Mr. Sirico was an extra in the 1974 organized crime film Crazy Joe and then began getting roles in commercials and television shows, usually cast as a crook or a cop.

“I’ve been in over 40 films and God knows how many TV shows, and most of them I’ve had a gun in my hand,” Mr. Sirico said on Larry King Live. “But I don’t feel bad about it, Larry. I pay the rent and the mortgage.”

Mr Sirico had an early marriage that ended in divorce. The survivors include two children; two brothers; a sister; and at least two grandchildren.
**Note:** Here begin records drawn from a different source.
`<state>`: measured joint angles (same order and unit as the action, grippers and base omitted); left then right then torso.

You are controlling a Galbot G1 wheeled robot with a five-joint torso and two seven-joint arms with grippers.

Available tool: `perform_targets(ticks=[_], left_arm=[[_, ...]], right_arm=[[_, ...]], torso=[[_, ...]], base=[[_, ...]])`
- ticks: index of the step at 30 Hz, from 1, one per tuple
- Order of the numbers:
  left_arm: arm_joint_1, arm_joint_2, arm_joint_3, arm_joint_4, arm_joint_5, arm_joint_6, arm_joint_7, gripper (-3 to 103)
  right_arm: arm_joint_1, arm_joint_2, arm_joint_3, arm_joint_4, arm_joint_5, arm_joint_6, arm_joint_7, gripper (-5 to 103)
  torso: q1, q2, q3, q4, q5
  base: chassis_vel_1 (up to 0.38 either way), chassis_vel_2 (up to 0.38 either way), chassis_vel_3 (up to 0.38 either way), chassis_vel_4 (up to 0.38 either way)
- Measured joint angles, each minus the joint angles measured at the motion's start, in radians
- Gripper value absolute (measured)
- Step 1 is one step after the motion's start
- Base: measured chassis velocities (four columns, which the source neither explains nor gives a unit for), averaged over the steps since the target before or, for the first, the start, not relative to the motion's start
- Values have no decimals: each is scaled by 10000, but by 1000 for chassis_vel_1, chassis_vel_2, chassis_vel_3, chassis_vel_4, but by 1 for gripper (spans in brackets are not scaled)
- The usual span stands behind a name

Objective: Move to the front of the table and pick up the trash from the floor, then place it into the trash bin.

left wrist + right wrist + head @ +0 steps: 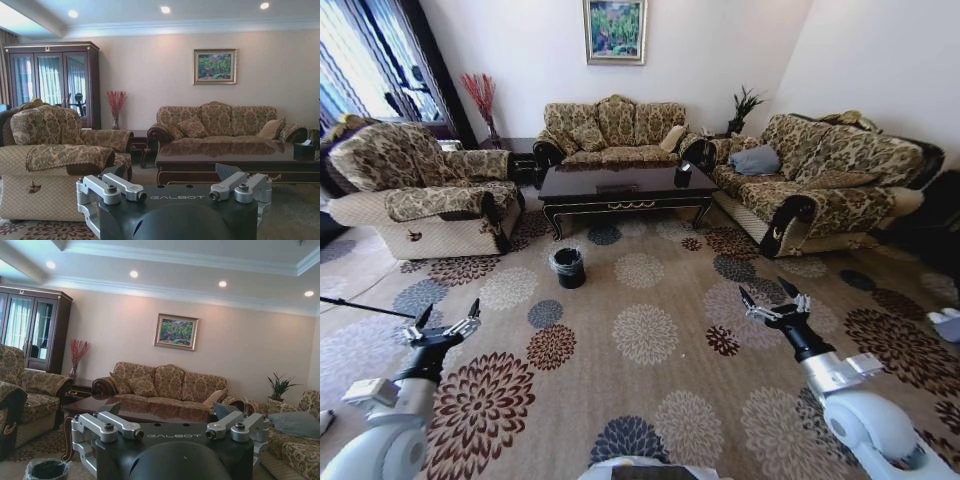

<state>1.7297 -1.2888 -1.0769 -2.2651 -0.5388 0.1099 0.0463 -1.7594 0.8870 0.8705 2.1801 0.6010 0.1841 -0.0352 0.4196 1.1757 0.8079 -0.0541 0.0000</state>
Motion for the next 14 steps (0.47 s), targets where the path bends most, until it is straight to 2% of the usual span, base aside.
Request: perform_targets(ticks=[14], left_arm=[[-1, 0, 0, 0, -2, -3, 0, 100]], right_arm=[[0, 0, -1, -6, -7, 0, 1, 100]], torso=[[-11, -23, -14, 0, 0]], base=[[0, 0, 0, 0]])
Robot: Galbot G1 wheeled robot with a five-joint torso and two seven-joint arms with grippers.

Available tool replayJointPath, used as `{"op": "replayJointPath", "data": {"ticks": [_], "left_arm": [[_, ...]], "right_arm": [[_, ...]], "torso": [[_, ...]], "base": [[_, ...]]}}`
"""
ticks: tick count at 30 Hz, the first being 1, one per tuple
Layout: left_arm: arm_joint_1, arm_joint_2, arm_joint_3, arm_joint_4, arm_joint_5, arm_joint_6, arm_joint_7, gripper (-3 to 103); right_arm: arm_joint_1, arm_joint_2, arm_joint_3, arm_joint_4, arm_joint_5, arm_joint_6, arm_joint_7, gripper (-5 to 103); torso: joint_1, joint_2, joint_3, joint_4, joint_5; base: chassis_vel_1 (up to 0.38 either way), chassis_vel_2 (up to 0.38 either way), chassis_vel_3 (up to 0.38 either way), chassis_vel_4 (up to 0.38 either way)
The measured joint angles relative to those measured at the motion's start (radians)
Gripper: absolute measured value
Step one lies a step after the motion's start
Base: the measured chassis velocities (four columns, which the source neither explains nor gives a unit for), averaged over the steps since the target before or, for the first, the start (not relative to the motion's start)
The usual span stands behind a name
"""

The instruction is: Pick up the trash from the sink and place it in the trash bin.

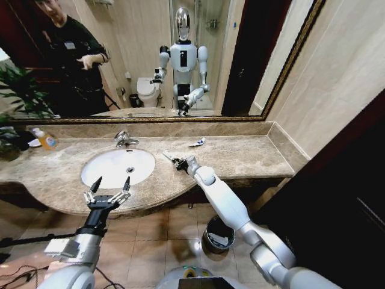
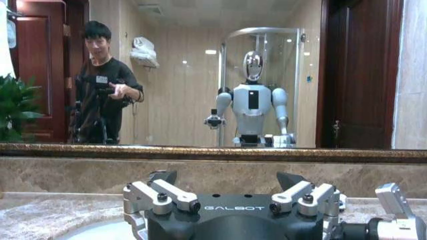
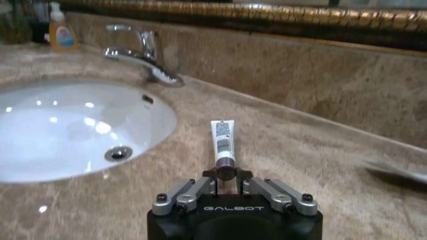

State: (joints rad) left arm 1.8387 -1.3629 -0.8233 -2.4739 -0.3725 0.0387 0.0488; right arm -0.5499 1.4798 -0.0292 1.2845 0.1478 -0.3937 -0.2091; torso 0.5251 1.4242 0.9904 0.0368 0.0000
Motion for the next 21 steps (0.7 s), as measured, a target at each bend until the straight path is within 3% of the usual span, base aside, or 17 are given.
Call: {"op": "replayJointPath", "data": {"ticks": [13, 21], "left_arm": [[0.000, 0.000, 0.000, 0.000, 0.000, 0.000, 0.000, 100], [0.000, 0.000, 0.000, 0.000, 0.000, 0.000, 0.000, 100]], "right_arm": [[-0.059, -0.061, 0.037, 0.187, 0.078, -0.014, 0.045, 16], [-0.147, -0.163, 0.064, 0.387, 0.174, -0.061, 0.105, 16]], "torso": [[0.000, 0.000, 0.000, -0.0001, 0.0000], [0.000, 0.000, 0.000, 0.0000, 0.0002]], "base": [[0.000, 0.000, 0.000, 0.000], [0.000, 0.000, 0.000, 0.000]]}}
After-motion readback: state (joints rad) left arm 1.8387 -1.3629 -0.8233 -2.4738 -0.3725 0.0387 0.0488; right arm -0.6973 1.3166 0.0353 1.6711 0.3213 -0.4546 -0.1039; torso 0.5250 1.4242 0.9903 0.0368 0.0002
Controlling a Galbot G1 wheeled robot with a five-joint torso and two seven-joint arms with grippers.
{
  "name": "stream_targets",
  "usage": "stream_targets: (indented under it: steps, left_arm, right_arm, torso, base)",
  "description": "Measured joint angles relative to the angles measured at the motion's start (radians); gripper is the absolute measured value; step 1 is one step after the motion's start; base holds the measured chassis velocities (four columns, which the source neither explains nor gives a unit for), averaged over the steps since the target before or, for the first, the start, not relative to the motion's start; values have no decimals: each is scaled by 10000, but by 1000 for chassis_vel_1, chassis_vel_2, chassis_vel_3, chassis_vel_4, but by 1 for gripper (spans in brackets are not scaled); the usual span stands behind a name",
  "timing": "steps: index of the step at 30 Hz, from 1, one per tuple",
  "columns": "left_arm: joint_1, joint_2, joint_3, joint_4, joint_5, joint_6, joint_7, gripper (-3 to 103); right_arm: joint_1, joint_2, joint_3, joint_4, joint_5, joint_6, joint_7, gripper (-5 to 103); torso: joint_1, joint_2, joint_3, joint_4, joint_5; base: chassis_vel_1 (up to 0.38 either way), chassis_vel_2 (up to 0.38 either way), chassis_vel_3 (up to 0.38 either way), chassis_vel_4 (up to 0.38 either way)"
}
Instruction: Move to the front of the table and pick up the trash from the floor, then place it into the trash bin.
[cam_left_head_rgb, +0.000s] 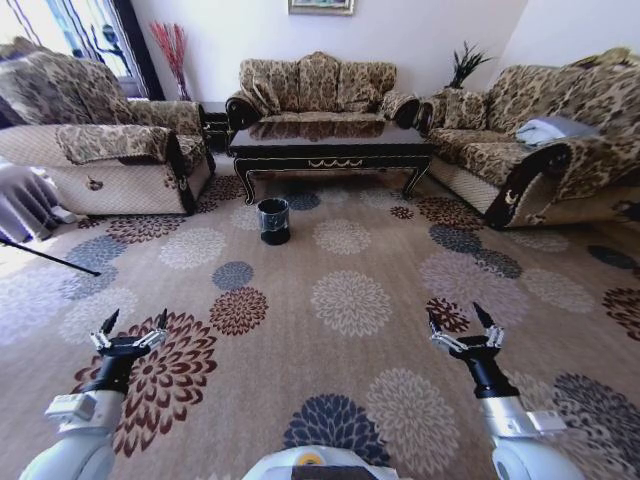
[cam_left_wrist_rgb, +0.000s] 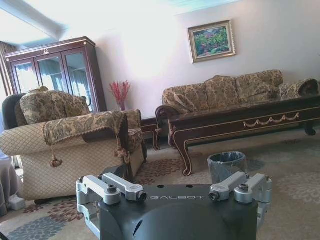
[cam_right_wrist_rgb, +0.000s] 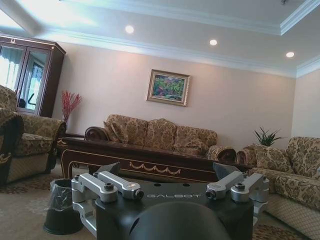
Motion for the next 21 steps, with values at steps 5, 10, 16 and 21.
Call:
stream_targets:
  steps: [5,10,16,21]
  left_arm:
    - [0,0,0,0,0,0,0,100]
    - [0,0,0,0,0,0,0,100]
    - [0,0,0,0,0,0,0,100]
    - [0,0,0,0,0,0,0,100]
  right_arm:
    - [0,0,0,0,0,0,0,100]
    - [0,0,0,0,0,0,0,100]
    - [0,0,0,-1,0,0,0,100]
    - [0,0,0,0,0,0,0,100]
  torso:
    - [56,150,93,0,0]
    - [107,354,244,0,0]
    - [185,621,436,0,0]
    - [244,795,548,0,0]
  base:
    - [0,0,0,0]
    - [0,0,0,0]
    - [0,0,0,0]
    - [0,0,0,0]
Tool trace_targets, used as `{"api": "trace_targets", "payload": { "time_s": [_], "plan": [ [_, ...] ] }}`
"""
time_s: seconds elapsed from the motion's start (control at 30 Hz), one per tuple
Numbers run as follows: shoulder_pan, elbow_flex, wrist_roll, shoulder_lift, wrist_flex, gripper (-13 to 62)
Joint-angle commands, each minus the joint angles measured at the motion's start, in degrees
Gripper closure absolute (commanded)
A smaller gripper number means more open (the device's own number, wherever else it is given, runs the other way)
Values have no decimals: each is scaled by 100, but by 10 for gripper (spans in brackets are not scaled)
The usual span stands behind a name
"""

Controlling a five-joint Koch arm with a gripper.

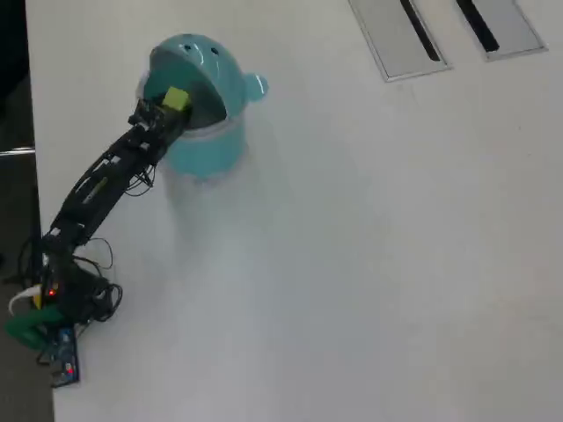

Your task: Grasp RGB lego blocks and put them in the bin one by one.

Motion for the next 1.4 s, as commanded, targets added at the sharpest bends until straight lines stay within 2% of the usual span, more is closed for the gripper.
{"api": "trace_targets", "payload": {
  "time_s": [0.0,0.2,0.27,0.3,0.47,1.37],
  "plan": [
    [0,-650,-26,97,-114,317],
    [-211,-1380,-237,-589,-97,301],
    [-229,-1371,-325,-598,-105,272],
    [-246,-1318,-492,-563,-114,224],
    [-246,-1081,-756,-264,-141,170],
    [-1248,3437,-1371,3155,-510,168]
  ]
}}
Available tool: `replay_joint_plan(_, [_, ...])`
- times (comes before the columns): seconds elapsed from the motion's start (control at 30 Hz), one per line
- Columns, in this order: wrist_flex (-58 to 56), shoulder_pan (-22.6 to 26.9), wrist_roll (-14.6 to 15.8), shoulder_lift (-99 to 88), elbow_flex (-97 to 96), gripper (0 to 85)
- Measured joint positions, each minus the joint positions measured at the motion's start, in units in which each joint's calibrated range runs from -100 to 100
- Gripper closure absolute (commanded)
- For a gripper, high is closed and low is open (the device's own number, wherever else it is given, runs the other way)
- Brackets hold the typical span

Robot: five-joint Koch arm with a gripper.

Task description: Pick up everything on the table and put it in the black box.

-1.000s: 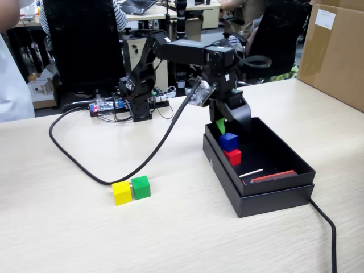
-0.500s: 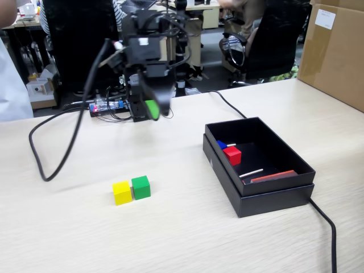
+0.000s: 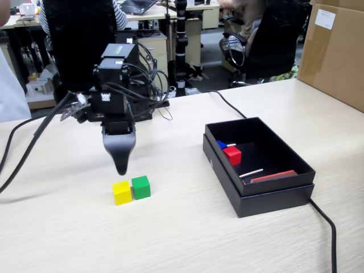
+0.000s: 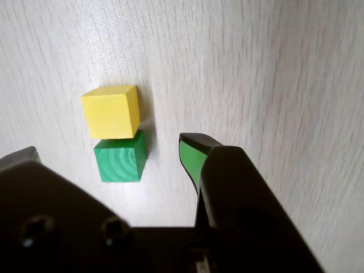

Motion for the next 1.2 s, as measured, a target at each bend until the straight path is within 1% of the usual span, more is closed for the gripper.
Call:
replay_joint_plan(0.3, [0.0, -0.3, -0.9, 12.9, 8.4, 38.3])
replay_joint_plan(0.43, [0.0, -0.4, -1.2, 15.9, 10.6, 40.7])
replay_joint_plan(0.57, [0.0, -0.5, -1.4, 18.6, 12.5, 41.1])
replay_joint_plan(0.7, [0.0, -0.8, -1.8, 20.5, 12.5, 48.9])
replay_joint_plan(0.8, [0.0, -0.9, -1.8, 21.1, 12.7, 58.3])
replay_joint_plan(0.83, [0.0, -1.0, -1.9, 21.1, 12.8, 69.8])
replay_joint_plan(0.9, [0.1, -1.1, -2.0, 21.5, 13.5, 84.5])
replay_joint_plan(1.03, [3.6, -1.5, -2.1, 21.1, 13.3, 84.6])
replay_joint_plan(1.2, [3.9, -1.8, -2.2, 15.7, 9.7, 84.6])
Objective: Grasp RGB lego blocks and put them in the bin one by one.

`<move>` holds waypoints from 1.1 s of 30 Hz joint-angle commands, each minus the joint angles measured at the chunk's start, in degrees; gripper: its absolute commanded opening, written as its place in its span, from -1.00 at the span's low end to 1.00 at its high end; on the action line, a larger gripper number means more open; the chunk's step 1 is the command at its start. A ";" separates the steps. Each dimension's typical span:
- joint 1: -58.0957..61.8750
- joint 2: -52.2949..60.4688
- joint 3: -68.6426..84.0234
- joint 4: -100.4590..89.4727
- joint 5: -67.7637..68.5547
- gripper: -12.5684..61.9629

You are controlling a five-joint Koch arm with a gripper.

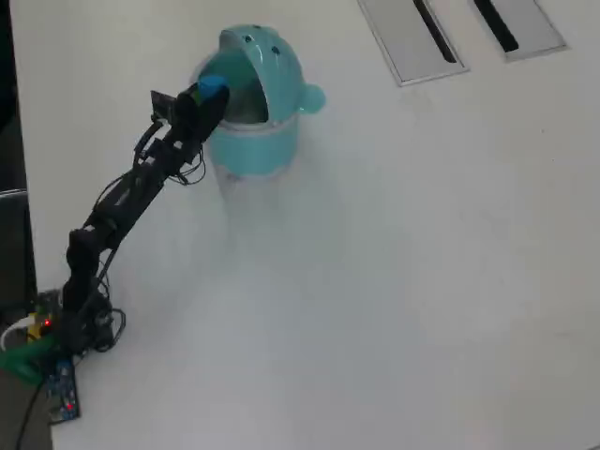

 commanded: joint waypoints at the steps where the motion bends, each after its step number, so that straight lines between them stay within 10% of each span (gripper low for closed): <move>1: -0.97 -1.85 -13.27 2.11 -1.93 -0.35; 11: -1.93 -26.89 -56.69 22.68 -3.08 -0.33; 20: -2.37 -26.19 -57.13 30.06 5.98 0.18; 33: -0.70 -26.19 -57.74 30.59 6.42 0.19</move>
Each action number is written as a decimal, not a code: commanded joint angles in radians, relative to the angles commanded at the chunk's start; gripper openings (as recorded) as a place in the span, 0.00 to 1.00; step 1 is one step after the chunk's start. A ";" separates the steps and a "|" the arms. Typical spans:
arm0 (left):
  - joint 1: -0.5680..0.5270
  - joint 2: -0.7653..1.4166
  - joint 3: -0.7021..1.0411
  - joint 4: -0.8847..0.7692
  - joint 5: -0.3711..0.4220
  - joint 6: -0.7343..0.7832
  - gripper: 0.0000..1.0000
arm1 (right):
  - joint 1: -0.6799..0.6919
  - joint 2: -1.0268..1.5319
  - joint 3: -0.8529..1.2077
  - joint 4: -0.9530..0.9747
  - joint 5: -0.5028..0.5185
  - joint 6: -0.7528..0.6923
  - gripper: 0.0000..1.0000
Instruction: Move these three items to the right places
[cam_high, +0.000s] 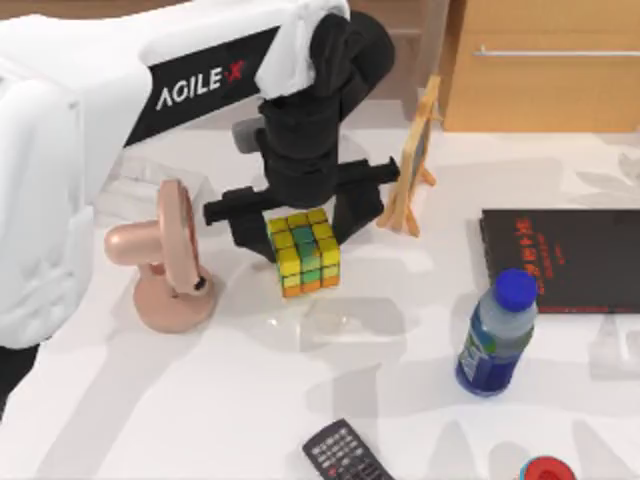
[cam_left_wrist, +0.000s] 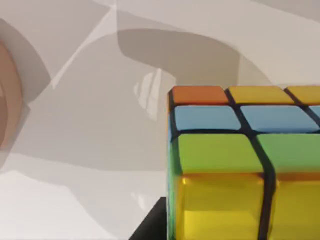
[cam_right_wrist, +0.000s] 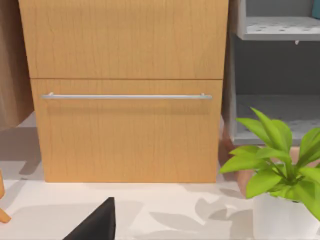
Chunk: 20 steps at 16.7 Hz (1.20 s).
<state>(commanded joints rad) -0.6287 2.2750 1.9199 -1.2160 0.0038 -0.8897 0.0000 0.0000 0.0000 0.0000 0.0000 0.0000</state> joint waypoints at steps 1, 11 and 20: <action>0.000 0.000 0.003 -0.003 0.000 0.000 0.00 | 0.000 0.000 0.000 0.000 0.000 0.000 1.00; 0.074 -0.175 -0.008 0.091 0.024 0.178 0.00 | 0.000 0.000 0.000 0.000 0.000 0.000 1.00; 0.460 -0.654 -0.187 0.796 0.075 0.629 0.00 | 0.000 0.000 0.000 0.000 0.000 0.000 1.00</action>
<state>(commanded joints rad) -0.1682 1.6208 1.7333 -0.4197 0.0788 -0.2608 0.0000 0.0000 0.0000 0.0000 0.0000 0.0000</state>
When Mr. Sirico landed the role of Paulie Walnuts on “The Sopranos,” he said he’d do anything but turn on his friends as informants — in part because he still lived in his old neighborhood of Brooklyn. He only once asked for a script to be changed when Paulie was called a “bully.” He had no problem with his new description as “Psycho”.

The success of “The Sopranos” landed Mr. Sirico other roles, including a voice-over part as the talking dog on “Family Guy” in 2013. He also raised millions of dollars for St. Jude Children’s Research Hospital, Wounded Veterans and other charities.

Unlike many of his associates, Paulie Walnuts survived all six seasons of The Sopranos. The character made Mr. Sirico a popular character around the world, particularly in his Brooklyn neighborhood. He even found friends among his former enemies in the police force.

“I ran out of my local OTB” — an off-track horse racing bet — “and a police officer stuck a ticket under the windshield wipers of my double-parked car,” Mr. Sirico told the New York Daily News in 2000. “When he saw me he tore up the ticket and asked for a signed picture that I have in the trunk… In a year it’s like I got a life transplant. Sometimes I have to remind myself that I’m Tony Sirico from Bensonhurst.”